- Problem -
Everything in the records below from the line containing "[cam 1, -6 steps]" through the line containing "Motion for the" is to be reproduced exactly, those two lines included; no picture is to be copied.

☆ ☆ ☆ ☆

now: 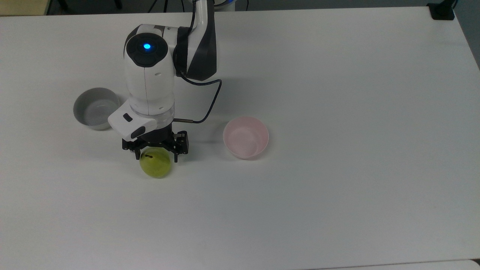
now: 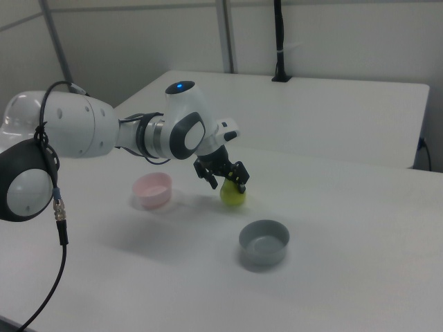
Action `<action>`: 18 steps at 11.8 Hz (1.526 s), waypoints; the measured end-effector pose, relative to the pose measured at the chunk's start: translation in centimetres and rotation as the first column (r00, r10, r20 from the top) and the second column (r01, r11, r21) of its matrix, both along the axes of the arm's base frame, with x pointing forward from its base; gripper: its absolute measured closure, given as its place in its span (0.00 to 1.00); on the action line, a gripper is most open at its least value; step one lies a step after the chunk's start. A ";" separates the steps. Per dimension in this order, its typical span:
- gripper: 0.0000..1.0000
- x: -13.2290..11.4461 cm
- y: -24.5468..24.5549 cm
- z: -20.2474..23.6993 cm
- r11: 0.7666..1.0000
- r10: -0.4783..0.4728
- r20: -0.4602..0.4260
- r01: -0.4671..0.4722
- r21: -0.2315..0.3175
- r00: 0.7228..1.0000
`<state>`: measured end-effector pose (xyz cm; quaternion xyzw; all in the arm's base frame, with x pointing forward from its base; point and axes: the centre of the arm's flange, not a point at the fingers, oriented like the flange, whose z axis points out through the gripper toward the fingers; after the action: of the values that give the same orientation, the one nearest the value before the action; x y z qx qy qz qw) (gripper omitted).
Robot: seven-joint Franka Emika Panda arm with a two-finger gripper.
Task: Place the pear in the bowl
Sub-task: 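Close the gripper on the green pear and lift it, then carry the pear over the pink bowl and lower it inside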
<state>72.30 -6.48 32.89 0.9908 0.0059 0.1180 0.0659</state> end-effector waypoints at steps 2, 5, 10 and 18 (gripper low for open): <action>0.04 0.0 0.0 -0.4 1.000 0.007 -0.006 -0.007 -0.010 1.000; 0.11 0.2 0.0 -1.0 1.000 0.016 0.004 -0.016 -0.017 1.000; 0.18 0.3 0.0 -0.8 1.000 0.017 0.014 -0.017 -0.018 1.000; 0.18 -2.8 10.6 7.8 0.991 0.129 0.022 -0.130 0.018 0.991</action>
<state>69.52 4.15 40.65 0.9876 0.0684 0.1325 0.0486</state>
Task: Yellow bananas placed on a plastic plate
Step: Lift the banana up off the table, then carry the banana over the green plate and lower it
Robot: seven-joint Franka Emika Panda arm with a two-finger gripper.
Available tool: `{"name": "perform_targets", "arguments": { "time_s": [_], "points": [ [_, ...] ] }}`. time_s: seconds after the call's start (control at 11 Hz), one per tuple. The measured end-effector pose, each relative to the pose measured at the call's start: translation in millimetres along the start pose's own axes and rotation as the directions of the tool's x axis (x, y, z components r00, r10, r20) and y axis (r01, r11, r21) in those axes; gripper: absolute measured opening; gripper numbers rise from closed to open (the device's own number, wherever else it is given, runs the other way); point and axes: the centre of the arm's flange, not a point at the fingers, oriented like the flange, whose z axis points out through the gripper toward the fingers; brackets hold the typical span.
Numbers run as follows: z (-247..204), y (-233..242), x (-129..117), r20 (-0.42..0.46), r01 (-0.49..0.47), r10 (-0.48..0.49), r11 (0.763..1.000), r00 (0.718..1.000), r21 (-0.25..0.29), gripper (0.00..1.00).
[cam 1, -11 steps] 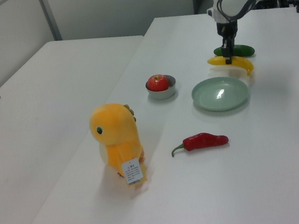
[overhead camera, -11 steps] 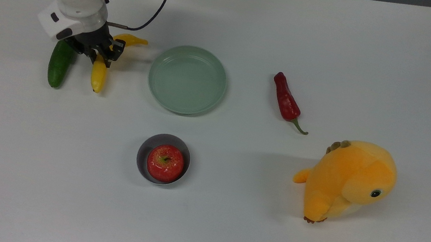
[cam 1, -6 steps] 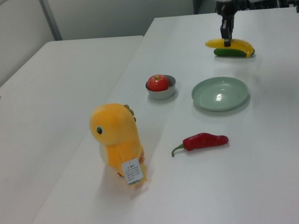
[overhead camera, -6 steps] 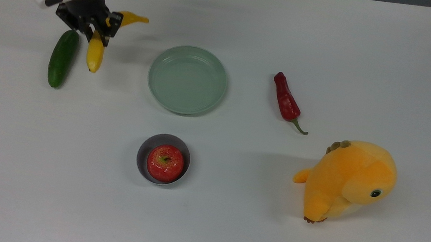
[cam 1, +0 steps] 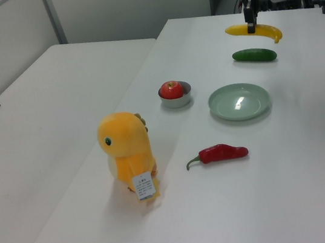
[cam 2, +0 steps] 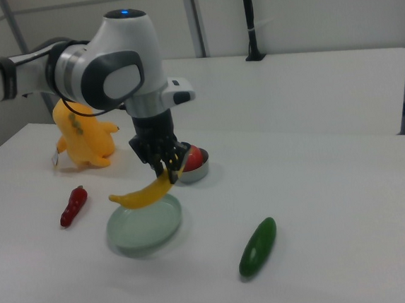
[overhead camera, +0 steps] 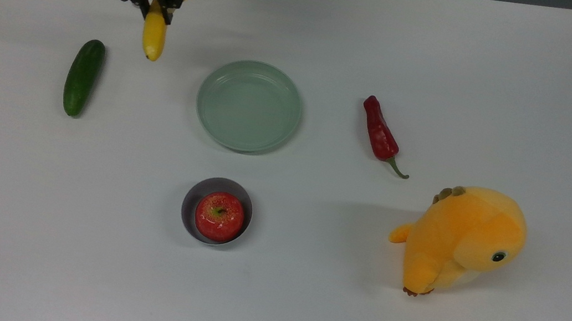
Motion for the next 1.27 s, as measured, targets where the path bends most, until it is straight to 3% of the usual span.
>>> {"name": "perform_targets", "arguments": {
  "time_s": [0.18, 0.45, 0.73, 1.0, 1.27],
  "points": [
    [-2, -37, 6, 0.010, -0.010, 0.010, 1.000, 1.000, 0.006, 0.31],
    [36, -84, 21, 0.058, -0.070, 0.070, 0.998, 0.996, 0.003, 0.31],
    [85, -92, 39, 0.065, -0.157, 0.158, 0.987, 0.985, -0.027, 0.31],
    [142, -100, 46, 0.065, -0.151, 0.154, 0.987, 0.986, -0.048, 0.31],
    [170, -112, 49, 0.078, -0.130, 0.134, 0.990, 0.988, -0.052, 0.31]
  ]
}}
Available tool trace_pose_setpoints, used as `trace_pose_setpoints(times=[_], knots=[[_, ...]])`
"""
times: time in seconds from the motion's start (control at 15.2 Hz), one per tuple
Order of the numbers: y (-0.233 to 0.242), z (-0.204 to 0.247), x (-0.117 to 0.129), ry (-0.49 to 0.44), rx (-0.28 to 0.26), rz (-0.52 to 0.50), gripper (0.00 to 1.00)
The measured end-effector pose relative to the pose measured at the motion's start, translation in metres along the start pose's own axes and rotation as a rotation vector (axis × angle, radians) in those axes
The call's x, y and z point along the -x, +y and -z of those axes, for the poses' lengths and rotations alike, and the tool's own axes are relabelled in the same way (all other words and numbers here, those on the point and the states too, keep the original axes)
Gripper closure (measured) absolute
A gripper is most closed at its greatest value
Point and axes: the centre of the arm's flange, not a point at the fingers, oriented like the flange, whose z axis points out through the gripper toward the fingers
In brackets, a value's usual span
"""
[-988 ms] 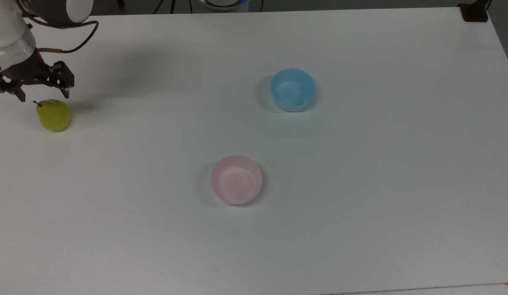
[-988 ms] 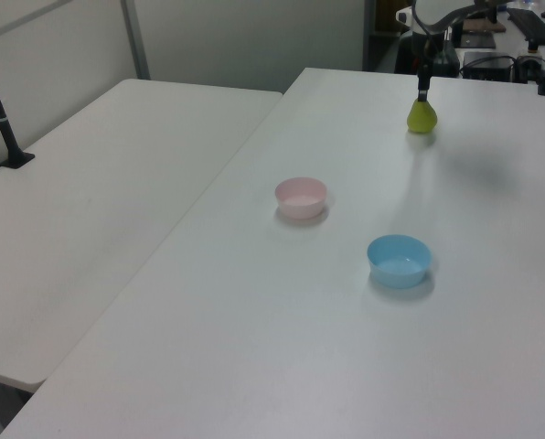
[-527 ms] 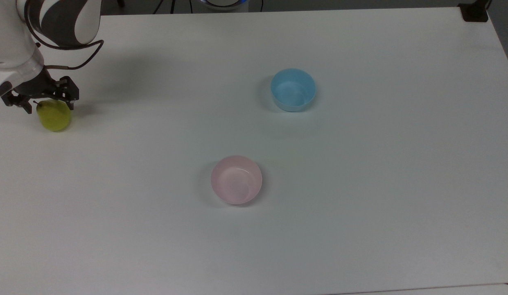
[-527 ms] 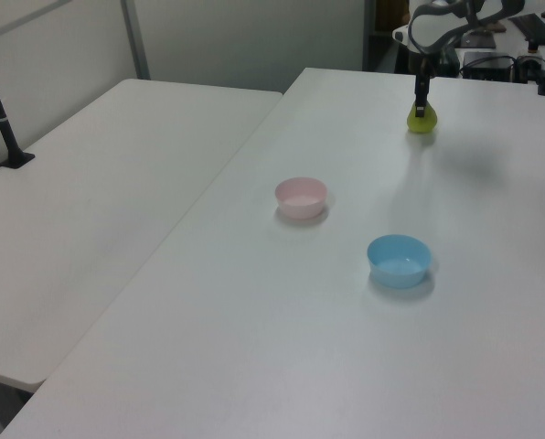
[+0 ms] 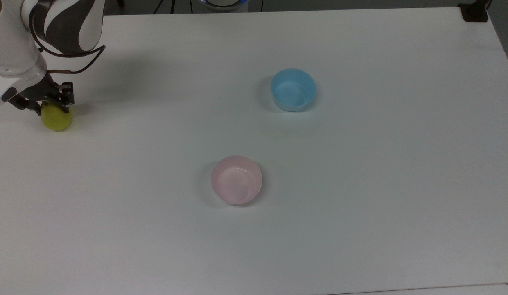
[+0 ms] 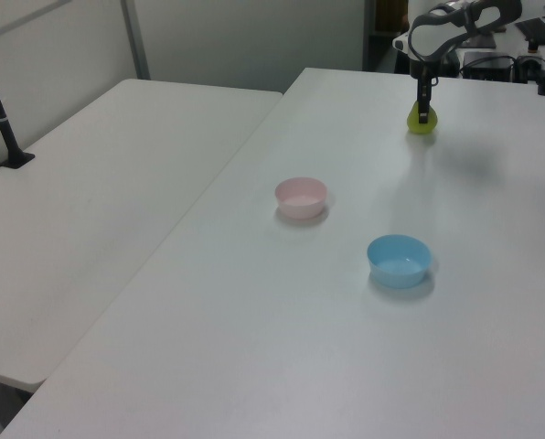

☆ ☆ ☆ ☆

- Answer to this problem -
[cam 1, -6 steps] 
[overhead camera, -6 steps] 
[cam 1, +0 steps] 
[cam 2, +0 steps] 
[overhead camera, +0 steps] 
Motion for the next 1.27 s, as measured, targets where the path bends most, until it is straight to 3% of the usual span.

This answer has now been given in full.